== WHAT THIS TASK INVOLVES ==
Repeat the listing below line for line, exactly as shown.

== GIVEN MATERIAL ==
....
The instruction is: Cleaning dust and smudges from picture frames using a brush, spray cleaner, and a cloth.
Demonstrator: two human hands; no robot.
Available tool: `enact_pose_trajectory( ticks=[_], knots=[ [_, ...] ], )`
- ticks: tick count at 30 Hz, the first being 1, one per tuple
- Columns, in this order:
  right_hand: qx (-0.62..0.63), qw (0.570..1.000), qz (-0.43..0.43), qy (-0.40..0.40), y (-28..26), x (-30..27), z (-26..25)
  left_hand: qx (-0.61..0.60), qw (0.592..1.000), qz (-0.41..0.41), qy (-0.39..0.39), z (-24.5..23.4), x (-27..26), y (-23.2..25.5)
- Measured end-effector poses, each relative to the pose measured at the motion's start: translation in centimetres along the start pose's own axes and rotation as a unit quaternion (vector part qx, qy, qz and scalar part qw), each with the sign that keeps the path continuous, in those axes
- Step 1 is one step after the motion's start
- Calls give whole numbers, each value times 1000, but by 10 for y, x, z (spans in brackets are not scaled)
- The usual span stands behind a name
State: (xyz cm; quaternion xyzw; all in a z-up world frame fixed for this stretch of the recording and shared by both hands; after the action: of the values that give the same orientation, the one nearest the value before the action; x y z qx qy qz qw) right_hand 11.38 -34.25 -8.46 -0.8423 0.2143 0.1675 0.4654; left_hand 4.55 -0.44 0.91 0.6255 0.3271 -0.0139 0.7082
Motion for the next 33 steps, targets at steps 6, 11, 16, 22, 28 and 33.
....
== WRITTEN ANSWER ==
The instruction is: Cleaning dust and smudges from picture frames using a brush, spray cleaner, and a cloth.
Demonstrator: two human hands; no robot.
Available tool: `enact_pose_trajectory( ticks=[_], knots=[ [_, ...] ], )`
- ticks: tick count at 30 Hz, the first being 1, one per tuple
- Columns, in this order:
  right_hand: qx (-0.62..0.63), qw (0.570..1.000), qz (-0.43..0.43), qy (-0.40..0.40), y (-28..26), x (-30..27), z (-26..25)
  left_hand: qx (-0.61..0.60), qw (0.592..1.000), qz (-0.41..0.41), qy (-0.39..0.39), z (-24.5..23.4), x (-27..26), y (-23.2..25.5)
- Measured end-effector poses, each relative to the pose measured at the motion's start: translation in centimetres along the start pose's own axes and rotation as a unit quaternion (vector part qx, qy, qz and scalar part qw), each with the sign that keeps the path continuous, in those axes
- Step 1 is one step after the motion's start
- Calls give whole numbers, each value times 1000, but by 10 for y, x, z (spans in brackets are not scaled)
- The usual span stands behind a name
State: (xyz cm; quaternion xyzw; all in a z-up world frame fixed for this stretch of the recording and shared by both hands; after the action: of the values that give the same orientation, the one nearest the value before the action; x y z qx qy qz qw) right_hand 11.38 -34.25 -8.46 -0.8423 0.2143 0.1675 0.4654; left_hand 4.55 -0.44 0.91 0.6255 0.3271 -0.0139 0.7082
Motion for the next 33 steps, targets at steps 6, 11, 16, 22, 28 and 33.

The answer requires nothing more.